Editorial: Pam Bondi departure no cause for celebration, Trump's next AG will probably be worse
Published in Op Eds
Farewell to U.S. Attorney General Pam Bondi, who was fired Thursday, joining the pantheon of President Donald Trump’s awful cabinet secretaries who learned the hard way that there’s no pleasing a fundamentally unreasonable person.
As terrible as Bondi was, her ultimate failing was that she didn’t go far enough for Trump in trashing the rule of law in America. So while it may be tempting to celebrate her departure, her firing bodes ill for the state of our democracy. Whoever comes next could likely be a bigger threat.
The onetime Florida AG was narrowly confirmed as Trump’s second choice to lead the DOJ after it became clear that his first pick, the horrible Matt Gaetz, would not make it through a confirmation process even with a pliant Republican Senate filled with lackeys and the weak-willed.
Bondi wasn’t as outlandish as Gaetz; her scandal was that she was never a credible steward of the impartial rule of law and this nation’s potent law enforcement apparatus, something she proved many times over during her short sojourn.
In the end, her greatest transgression in Trump’s eyes was not that she had scorn for the law, but in fact that she was not able to violate laws and norms and bend reality exactly to his vision, and so she’s out.
The things that Trump wants often are either impossible or at the very least illegal, and he has no understanding of or interest in the reasons why. Even as sycophantic of an attack dog as Bondi was, she has not been able to entirely reformulate American jurisprudence such that the president gets to arrest his political enemies, indefinitely occupy politically-oppositional cities, institute whatever economic policies he likes, ignore court orders and so on.

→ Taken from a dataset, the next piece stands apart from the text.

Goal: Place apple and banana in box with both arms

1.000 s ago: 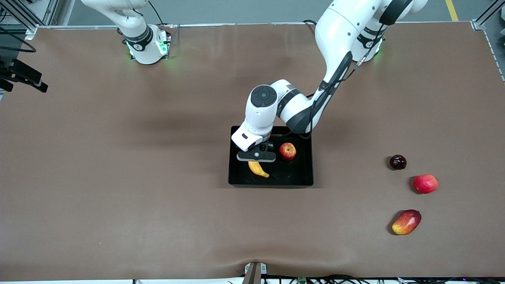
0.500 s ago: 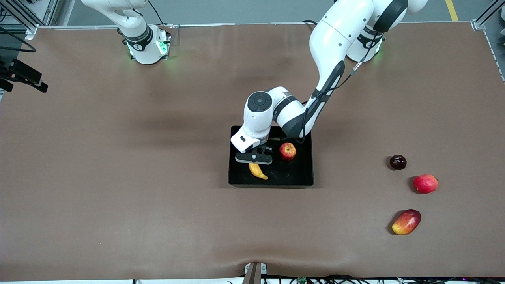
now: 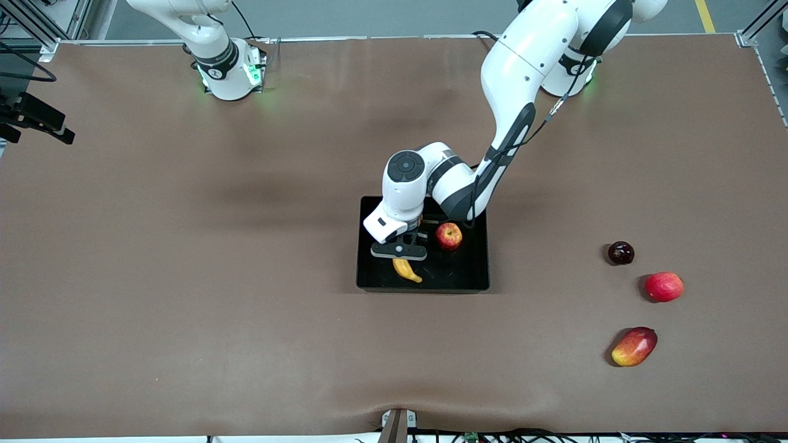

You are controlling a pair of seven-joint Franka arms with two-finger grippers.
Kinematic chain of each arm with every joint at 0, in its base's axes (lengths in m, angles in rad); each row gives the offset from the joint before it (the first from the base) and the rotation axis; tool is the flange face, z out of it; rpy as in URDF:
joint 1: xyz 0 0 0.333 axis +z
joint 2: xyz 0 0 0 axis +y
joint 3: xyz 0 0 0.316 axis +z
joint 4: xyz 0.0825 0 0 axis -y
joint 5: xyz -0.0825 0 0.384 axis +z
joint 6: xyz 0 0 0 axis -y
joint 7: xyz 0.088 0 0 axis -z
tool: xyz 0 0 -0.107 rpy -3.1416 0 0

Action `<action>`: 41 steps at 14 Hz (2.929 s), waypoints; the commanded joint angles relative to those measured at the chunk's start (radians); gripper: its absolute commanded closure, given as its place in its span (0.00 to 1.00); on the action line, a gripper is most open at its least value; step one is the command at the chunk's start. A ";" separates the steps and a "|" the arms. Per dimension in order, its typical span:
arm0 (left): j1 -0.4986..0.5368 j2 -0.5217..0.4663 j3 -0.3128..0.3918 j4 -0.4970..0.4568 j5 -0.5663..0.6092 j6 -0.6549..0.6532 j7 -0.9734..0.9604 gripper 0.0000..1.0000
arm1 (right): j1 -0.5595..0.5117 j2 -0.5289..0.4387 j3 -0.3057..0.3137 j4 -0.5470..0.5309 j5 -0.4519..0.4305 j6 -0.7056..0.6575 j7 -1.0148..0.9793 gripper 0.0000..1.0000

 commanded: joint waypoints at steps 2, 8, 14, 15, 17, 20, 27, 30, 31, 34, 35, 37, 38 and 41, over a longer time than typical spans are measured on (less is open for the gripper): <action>0.030 -0.015 0.014 0.020 0.022 0.004 -0.010 0.00 | -0.015 -0.001 0.006 0.010 0.019 -0.012 -0.004 0.00; 0.142 -0.229 0.003 0.012 0.014 -0.227 0.001 0.00 | -0.006 -0.004 0.008 0.011 0.011 -0.014 -0.011 0.00; 0.298 -0.433 0.001 0.010 -0.027 -0.436 0.198 0.00 | -0.011 -0.006 0.008 0.008 -0.045 -0.014 -0.086 0.00; 0.326 -0.459 0.001 0.010 -0.041 -0.467 0.240 0.00 | -0.009 -0.006 0.008 0.008 -0.045 -0.017 -0.078 0.00; 0.373 -0.516 0.003 0.012 -0.067 -0.557 0.263 0.00 | -0.006 -0.006 0.009 0.010 -0.045 -0.017 -0.075 0.00; 0.429 -0.562 0.003 0.013 -0.068 -0.642 0.334 0.00 | -0.011 -0.004 0.008 0.021 -0.044 -0.015 -0.070 0.00; 0.590 -0.679 0.003 0.006 -0.137 -0.792 0.667 0.00 | 0.000 -0.004 0.012 0.056 -0.038 -0.015 -0.073 0.00; 0.610 -0.729 0.003 -0.032 -0.144 -0.811 0.699 0.00 | 0.001 -0.004 0.014 0.054 -0.036 -0.017 -0.083 0.00; 0.619 -0.752 0.003 -0.054 -0.160 -0.809 0.699 0.00 | 0.007 -0.004 0.014 0.054 -0.038 -0.017 -0.083 0.00; 0.645 -0.792 0.001 -0.098 -0.185 -0.809 0.699 0.00 | 0.008 -0.003 0.014 0.051 -0.039 -0.017 -0.072 0.00; 0.644 -0.805 0.003 -0.109 -0.199 -0.809 0.697 0.00 | 0.006 -0.003 0.012 0.051 -0.039 -0.017 -0.073 0.00; 0.619 -0.825 0.035 -0.131 -0.203 -0.806 0.699 0.00 | 0.006 -0.003 0.012 0.051 -0.036 -0.015 -0.081 0.00; 0.602 -0.844 0.052 -0.146 -0.203 -0.806 0.700 0.00 | 0.007 -0.003 0.012 0.053 -0.036 -0.015 -0.080 0.00; 0.601 -0.893 0.057 -0.206 -0.203 -0.795 0.700 0.00 | 0.009 -0.003 0.012 0.056 -0.041 -0.015 -0.073 0.00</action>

Each of these efforts would tarnish a reputation, but if there is one lasting legacy of Bondi’s time at the helm, it will be the Epstein files. Over the course of one year, she went from claiming that the Epstein client list was sitting on her desk ready for release, to giving right-wing influencers binders of information that was already public, to dismissing the entire fiasco out of hand, to actively violating a federal law requiring the files’ full airing.

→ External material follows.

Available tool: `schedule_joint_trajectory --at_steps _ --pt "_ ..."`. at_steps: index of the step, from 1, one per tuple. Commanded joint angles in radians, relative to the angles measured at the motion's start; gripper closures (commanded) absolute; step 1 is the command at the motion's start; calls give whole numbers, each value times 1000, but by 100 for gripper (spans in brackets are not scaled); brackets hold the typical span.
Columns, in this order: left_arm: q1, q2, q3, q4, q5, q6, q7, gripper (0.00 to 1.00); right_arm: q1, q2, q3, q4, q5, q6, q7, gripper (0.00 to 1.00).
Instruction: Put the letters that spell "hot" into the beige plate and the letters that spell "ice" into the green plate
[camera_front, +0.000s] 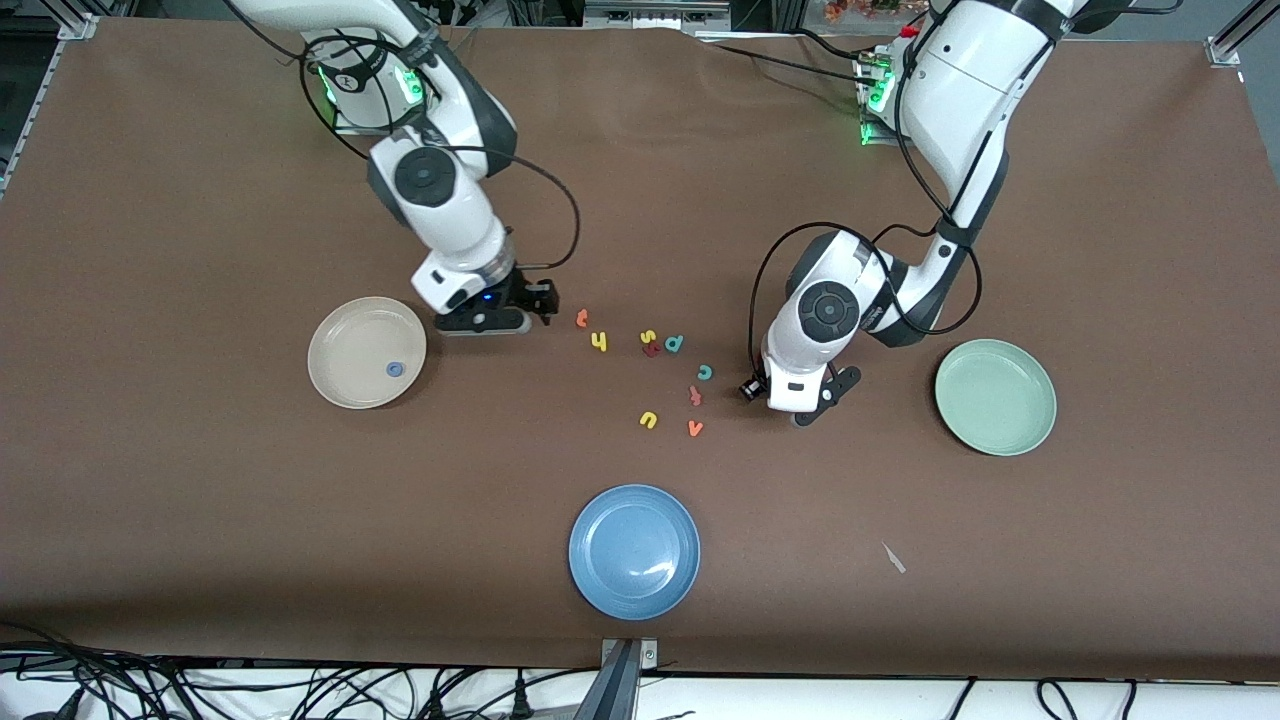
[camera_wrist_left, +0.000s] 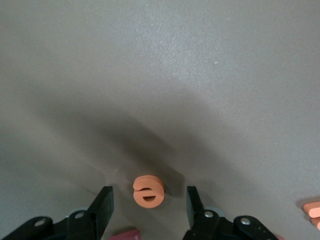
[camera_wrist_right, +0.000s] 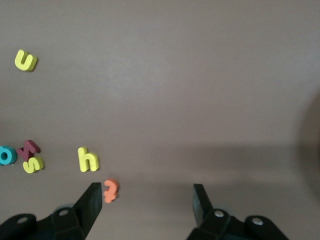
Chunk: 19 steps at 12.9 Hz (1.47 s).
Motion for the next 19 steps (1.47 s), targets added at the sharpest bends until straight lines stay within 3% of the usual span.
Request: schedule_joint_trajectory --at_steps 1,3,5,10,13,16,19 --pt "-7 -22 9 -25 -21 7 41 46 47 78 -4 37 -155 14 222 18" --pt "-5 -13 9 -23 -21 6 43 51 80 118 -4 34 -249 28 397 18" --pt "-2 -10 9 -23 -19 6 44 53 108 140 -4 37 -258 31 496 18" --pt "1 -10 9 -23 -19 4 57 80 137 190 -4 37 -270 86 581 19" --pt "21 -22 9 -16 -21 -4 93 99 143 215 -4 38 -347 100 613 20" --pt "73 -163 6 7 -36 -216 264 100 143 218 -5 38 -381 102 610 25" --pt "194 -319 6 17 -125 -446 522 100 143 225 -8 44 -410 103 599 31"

Bondi kept saying that everything has been published, but then there is more.
This embarrassing about-face and dynamiting of any integrity she might have had left is unlikely to matter in the grand scheme of things, as we will all get to see the files and the full extent of Trump’s involvement in them sooner or later anyway, but history will remember what she did.
In the end, Bondi was rewarded for her willingness to violate her professional responsibilities and oath of office with being unceremoniously shown the door, a predictable outcome in the context of a president for whom loyalty only ever runs one way.
We don’t expect Todd Blanche, the deputy AG and now acting DOJ boss, to be any more committed to legal and constitutional principles than Bondi has been. But we do expect him to find, just as she did, that it is rather difficult to single-handedly kneecap 2½ centuries of relative jurisprudential institutional stability, especially through a department that’s losing attorneys and their expertise left and right and angering even conservative federal judges with its defiance as public support craters.
The Senate should remember that its advice and consent function is a serious exercise of its own power, and never just a formality. The prospect of confirmation failure already derailed Gaetz; the body should make clear that it will not consider anyone, Blanche or otherwise, that won’t recommit to the rule of law, on the Epstein files and all else.